Filter the records for lines holding the string "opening".

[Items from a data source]
▼

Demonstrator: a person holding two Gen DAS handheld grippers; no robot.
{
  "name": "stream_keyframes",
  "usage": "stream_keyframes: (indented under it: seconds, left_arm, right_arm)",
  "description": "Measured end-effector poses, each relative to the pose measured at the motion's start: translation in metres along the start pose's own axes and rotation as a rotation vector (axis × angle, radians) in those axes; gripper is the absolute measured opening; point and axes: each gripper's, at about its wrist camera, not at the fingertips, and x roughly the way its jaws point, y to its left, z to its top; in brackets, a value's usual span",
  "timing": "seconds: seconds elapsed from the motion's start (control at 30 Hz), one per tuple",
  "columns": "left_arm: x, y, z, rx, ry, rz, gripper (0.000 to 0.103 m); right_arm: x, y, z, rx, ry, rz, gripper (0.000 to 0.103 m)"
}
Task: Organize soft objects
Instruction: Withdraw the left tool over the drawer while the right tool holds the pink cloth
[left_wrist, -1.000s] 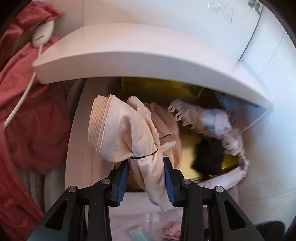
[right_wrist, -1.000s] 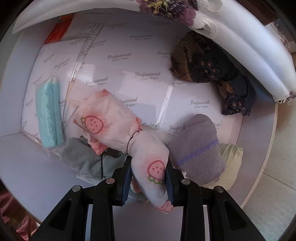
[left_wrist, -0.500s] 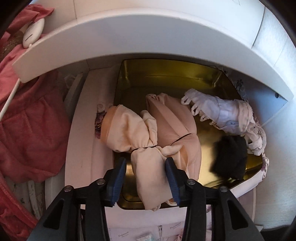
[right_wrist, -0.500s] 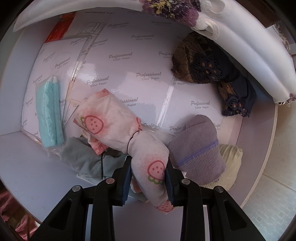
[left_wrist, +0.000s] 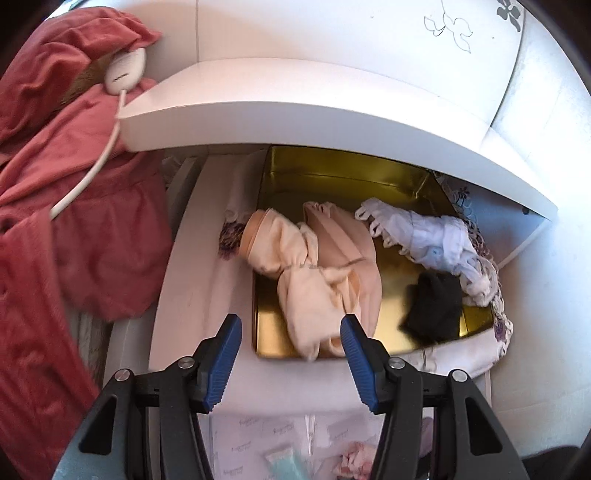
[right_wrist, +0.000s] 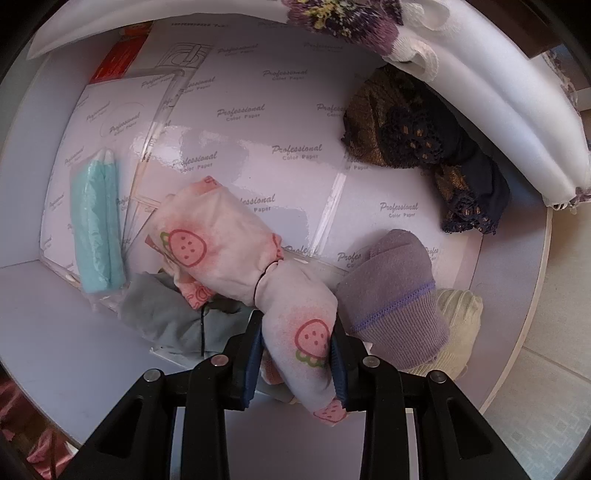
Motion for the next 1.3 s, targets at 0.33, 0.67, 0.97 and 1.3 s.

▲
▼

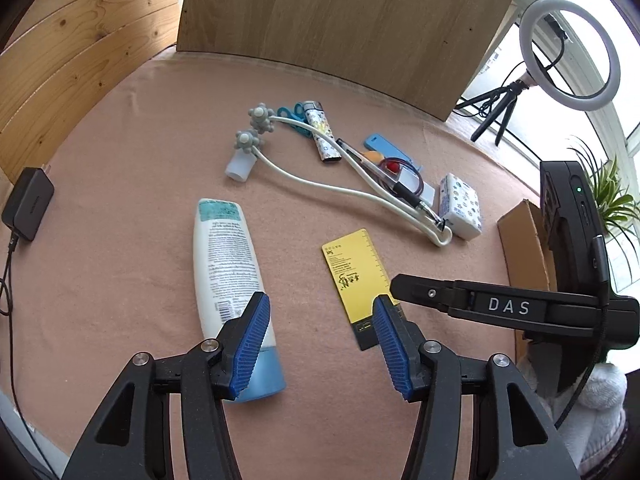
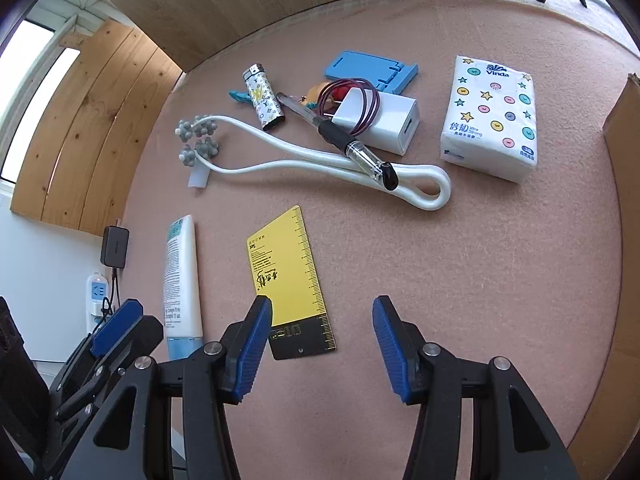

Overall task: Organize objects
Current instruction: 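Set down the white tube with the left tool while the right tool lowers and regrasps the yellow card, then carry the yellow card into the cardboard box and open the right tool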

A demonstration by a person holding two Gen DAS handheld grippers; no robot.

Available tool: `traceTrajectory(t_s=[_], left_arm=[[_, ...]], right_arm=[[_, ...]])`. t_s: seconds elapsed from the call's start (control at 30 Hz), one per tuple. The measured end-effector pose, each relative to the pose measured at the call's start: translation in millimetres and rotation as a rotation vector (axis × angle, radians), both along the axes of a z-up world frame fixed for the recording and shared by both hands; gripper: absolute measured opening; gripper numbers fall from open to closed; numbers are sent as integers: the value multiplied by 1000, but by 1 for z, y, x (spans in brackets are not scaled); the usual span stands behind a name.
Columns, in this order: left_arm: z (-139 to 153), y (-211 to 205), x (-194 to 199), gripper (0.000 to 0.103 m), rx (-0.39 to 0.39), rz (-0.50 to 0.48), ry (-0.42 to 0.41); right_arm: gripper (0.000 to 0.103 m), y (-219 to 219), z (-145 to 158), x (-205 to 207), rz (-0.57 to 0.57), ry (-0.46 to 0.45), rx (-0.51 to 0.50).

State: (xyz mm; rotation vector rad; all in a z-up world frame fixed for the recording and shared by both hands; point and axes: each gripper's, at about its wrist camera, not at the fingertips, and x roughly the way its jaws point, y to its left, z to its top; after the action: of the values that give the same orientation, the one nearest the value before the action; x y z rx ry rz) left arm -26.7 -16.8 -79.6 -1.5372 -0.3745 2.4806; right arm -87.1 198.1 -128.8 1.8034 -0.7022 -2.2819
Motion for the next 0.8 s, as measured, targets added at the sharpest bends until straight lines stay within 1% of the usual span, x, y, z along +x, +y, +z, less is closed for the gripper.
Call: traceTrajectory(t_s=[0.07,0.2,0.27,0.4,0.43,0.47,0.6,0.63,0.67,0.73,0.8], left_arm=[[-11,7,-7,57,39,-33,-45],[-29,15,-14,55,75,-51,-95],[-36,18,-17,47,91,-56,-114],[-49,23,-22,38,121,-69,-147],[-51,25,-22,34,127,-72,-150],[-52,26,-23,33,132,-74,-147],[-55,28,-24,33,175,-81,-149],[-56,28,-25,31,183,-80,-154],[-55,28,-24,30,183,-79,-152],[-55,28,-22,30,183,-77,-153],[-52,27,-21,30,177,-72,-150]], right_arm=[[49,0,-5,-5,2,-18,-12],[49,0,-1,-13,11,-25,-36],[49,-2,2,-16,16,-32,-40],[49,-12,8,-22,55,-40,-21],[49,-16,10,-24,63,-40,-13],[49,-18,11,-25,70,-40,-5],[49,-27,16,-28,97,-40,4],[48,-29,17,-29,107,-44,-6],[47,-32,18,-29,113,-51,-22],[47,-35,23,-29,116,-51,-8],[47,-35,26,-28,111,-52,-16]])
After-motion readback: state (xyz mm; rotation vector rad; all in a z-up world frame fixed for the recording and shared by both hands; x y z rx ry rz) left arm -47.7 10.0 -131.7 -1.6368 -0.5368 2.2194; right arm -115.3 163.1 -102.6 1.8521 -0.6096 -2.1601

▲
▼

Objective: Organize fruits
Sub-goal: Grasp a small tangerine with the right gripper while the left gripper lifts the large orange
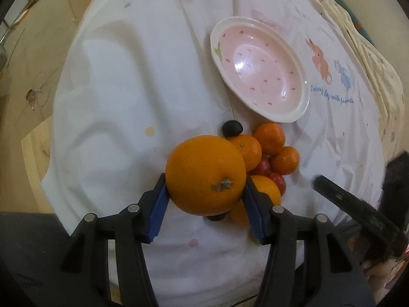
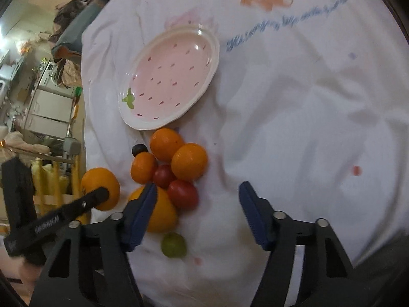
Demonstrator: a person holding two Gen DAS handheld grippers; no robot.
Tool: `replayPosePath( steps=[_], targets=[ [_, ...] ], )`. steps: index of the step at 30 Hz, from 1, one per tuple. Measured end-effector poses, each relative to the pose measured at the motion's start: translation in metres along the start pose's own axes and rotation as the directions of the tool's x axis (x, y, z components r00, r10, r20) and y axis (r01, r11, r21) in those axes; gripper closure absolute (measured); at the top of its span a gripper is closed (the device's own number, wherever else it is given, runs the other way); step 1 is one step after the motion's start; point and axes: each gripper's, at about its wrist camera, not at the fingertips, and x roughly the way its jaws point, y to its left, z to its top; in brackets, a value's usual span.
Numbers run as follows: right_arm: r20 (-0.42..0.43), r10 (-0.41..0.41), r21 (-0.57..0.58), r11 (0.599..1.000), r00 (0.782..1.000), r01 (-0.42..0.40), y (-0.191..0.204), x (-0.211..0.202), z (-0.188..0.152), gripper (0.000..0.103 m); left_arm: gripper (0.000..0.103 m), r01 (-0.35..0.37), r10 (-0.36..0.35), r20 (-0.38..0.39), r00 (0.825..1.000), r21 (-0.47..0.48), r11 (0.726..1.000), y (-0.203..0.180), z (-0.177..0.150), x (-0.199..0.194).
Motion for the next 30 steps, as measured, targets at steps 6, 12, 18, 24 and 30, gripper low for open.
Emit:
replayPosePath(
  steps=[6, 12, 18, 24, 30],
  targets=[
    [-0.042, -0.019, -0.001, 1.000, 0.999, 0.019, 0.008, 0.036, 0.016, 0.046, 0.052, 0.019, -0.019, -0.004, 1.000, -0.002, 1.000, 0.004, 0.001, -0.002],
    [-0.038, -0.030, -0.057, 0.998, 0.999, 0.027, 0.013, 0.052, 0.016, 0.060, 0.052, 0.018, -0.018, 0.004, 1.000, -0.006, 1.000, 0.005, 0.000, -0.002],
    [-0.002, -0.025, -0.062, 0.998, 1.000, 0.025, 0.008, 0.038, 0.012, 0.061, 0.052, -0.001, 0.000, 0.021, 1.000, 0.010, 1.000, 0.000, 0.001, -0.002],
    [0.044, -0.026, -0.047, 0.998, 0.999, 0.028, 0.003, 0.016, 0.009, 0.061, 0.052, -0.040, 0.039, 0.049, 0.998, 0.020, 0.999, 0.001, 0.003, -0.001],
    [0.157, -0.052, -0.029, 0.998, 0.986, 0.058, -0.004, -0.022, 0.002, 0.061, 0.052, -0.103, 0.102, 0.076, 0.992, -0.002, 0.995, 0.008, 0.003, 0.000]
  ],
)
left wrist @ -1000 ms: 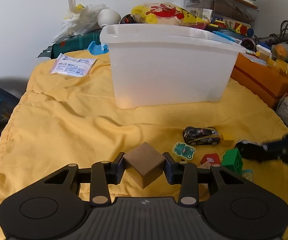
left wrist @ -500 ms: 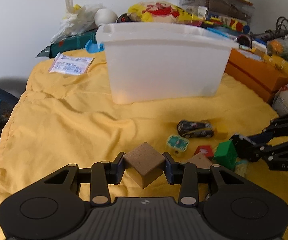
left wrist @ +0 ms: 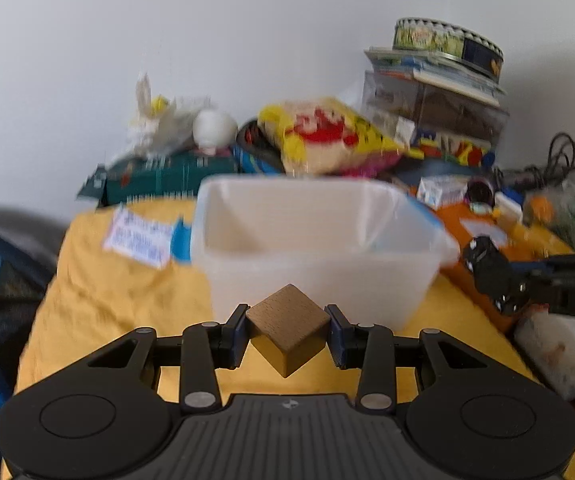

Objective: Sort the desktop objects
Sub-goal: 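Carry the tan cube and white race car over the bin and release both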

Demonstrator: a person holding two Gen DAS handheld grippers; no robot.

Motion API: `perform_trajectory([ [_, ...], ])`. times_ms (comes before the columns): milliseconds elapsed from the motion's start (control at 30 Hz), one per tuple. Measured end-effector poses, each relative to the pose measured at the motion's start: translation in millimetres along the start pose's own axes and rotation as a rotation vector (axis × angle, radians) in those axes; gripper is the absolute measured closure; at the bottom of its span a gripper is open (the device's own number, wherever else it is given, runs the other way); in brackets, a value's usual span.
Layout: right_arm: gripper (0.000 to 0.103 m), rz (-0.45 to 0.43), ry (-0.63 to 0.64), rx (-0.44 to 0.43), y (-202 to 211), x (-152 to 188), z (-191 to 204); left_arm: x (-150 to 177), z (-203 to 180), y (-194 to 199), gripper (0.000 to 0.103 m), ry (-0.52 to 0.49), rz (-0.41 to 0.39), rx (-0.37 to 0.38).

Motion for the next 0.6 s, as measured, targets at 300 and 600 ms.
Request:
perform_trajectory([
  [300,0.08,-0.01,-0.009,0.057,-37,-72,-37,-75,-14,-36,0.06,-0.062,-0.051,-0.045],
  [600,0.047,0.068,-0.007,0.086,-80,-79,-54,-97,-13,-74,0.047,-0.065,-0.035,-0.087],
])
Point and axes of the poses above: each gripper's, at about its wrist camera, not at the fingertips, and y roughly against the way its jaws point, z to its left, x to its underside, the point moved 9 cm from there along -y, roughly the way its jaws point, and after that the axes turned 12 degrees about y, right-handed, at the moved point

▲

* **Response to this task**
  "description": "Measured end-effector poses, each relative to the pose measured at the motion's start: translation in metres along the start pose's own axes and rotation as a rotation vector (axis × angle, radians) in those axes; gripper is the absolute measured opening; point and axes: each gripper's, at about its wrist camera, not at the fingertips, and x roughly the way its jaws point, y to its left, z to its top; in brackets, a value's usual span",
Available tool: `traceTrajectory(t_s=[_], left_arm=[[_, ...]], right_arm=[[_, ...]])`. t_s: seconds elapsed from the call's start (control at 30 Hz), one per tuple. The measured end-effector pose, each relative to the pose measured at the call's start: translation in millimetres and rotation as a rotation vector (axis × angle, radians), both along the axes of a z-up world frame fixed for the recording and shared by both hands; gripper: absolute measured opening; gripper numbers fall from open to closed; numbers are sent as integers: the value multiplied by 1000, but by 1 for z, y, x (spans in brackets are not scaled); the usual span stands behind a name.

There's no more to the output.